I don't think two penalty points would have an effect on the cost of your insurance.


----------



## ailbhe

*Re: insurance+2 points*

it shouldn't affect your premium provided it's your first 2 and you don't have any discounts for not having penalty points.


----------



## MichaelBurke

*Re: insurance+2 points*

If it does have an affect on your premium and not likely, it should only be effective from when you are actually issued with the points. Ring them up and ask them hypothetically(?).


----------



## gipimann

*Re: insurance+2 points*

When you talk to the insurance company, ask them if they need to know about penalty points - I did this a few years ago when renewing my insurance (I'd collected 2 points since last renewal) and they told me "no", so I didn't say anything more!   At that time, I think it was only Hibernian who wanted to know, not sure if that's changed.   I didn't get issued the points until 2 months after I paid the fine, and of course until you get the official notice, as MichaelBurke said, you don't have points to declare (this year anyway).


----------



## extopia

*Re: insurance+2 points*

And slow down!


----------



## Lomond

Hi

I received two points for speeding with my licence (Oct 05) and my insurance renewal with Hibernian went up. I think my premium went up by at least 5%.

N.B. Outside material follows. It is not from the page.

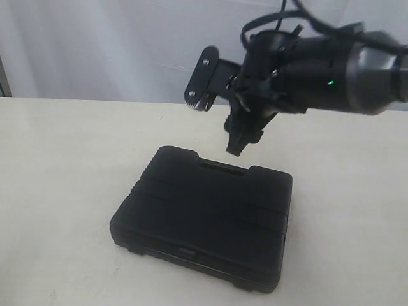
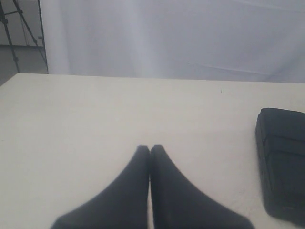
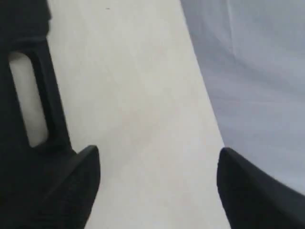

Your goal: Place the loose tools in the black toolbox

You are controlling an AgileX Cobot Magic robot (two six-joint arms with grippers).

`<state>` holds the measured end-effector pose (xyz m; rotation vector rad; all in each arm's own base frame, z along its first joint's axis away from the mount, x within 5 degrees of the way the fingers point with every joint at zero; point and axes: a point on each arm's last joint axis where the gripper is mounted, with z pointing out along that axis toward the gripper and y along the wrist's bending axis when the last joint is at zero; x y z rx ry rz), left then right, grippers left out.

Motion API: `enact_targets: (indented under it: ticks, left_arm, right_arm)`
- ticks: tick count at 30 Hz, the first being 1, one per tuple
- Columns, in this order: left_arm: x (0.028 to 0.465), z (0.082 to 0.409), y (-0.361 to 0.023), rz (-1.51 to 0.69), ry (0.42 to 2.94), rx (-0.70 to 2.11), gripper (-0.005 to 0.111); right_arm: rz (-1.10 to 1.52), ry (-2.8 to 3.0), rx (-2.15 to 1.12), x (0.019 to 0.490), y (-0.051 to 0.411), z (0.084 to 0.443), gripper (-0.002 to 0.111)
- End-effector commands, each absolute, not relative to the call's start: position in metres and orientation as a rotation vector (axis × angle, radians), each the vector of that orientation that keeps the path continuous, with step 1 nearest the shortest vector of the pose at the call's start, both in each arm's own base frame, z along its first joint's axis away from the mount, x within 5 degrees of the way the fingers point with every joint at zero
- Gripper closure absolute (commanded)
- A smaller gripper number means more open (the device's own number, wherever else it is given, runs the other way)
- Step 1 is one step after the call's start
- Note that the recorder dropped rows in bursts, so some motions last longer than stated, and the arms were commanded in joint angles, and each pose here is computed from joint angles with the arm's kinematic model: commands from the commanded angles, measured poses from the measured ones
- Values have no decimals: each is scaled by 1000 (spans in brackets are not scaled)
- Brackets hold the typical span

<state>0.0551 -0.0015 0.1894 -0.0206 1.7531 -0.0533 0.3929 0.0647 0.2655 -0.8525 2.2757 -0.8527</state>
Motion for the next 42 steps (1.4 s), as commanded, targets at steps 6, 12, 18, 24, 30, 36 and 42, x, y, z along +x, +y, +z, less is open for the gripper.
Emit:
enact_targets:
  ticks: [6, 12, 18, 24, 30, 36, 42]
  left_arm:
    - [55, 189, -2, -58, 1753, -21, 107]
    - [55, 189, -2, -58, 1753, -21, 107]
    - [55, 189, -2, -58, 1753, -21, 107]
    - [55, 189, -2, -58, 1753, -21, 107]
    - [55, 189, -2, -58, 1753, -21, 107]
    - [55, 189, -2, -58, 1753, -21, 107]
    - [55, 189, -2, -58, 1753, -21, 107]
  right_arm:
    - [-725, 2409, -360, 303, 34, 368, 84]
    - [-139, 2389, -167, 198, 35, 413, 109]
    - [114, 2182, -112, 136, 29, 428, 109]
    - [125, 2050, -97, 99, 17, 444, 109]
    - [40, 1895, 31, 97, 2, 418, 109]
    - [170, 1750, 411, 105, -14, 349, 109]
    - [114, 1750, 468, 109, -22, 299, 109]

I rang Hibernian as I felt that increasing the insurance for 2 points only was a bit mean. They explained they specifically reward drivers with reduced premiums for having zero penalty points and are one of only a few companies to do this.

It seems that I will not be able to avail of the same reduced premium until the points are removed from my license.

After my initial annoyance I though fair enough . Its all part of encouraging people not to speed.


----------



## Trish2006

I'm with Hibernian too.  I got a €64 discount for having no penalty points so I assume my premium would go up if i got any, or if my husband got any since he's named too.  Mind you a 5% increase would only be €14.35 so I wouldn't be too upset.


----------



## el-jimbo

It takes a couple of months for the points to actually be put onto your license so if your insurance expires in the next few weeks you'll be fine. You don't need to tell them about the points until the next time you renew insurance, next year. Also quinn-direct don't tend to punish you for 2 points, any more and it will effect you, so watch yourself!

Hope this helps


----------



## peteb

Most insurers will let you get upto four points before it will affect your premium.  Hibernian is different as they allow a 20% discount, reducing to 10% if you have two points.  The only insurer that may have an issue with 2 penalty points is Wrightway.


----------



## HMC

I too am insured with Quinn Direct since last September when I returned to Ireland from Scotland.  I had two speeding fines going up before the beak (3 points each in the UK)  but my premium didn't go up.  
If insurance companies increased premiums for all those with penalty points, they wouldn't do any business.


----------



## peteb

Like i said, doesnt make a diff till its more than 4! And UK points dont count here anyways.


----------



## ACA

Working for QDI, just a word of warning in the policy document under general conditions:
6. You must tell us immediately if:
d) you or anyone covered by this policy are charged or convicted of a motor offence......
if you do not tell us about any relevant changes, we may:
i)  reject or reduce your claim; or
ii) cancel the policy and treat it as though it has never existed.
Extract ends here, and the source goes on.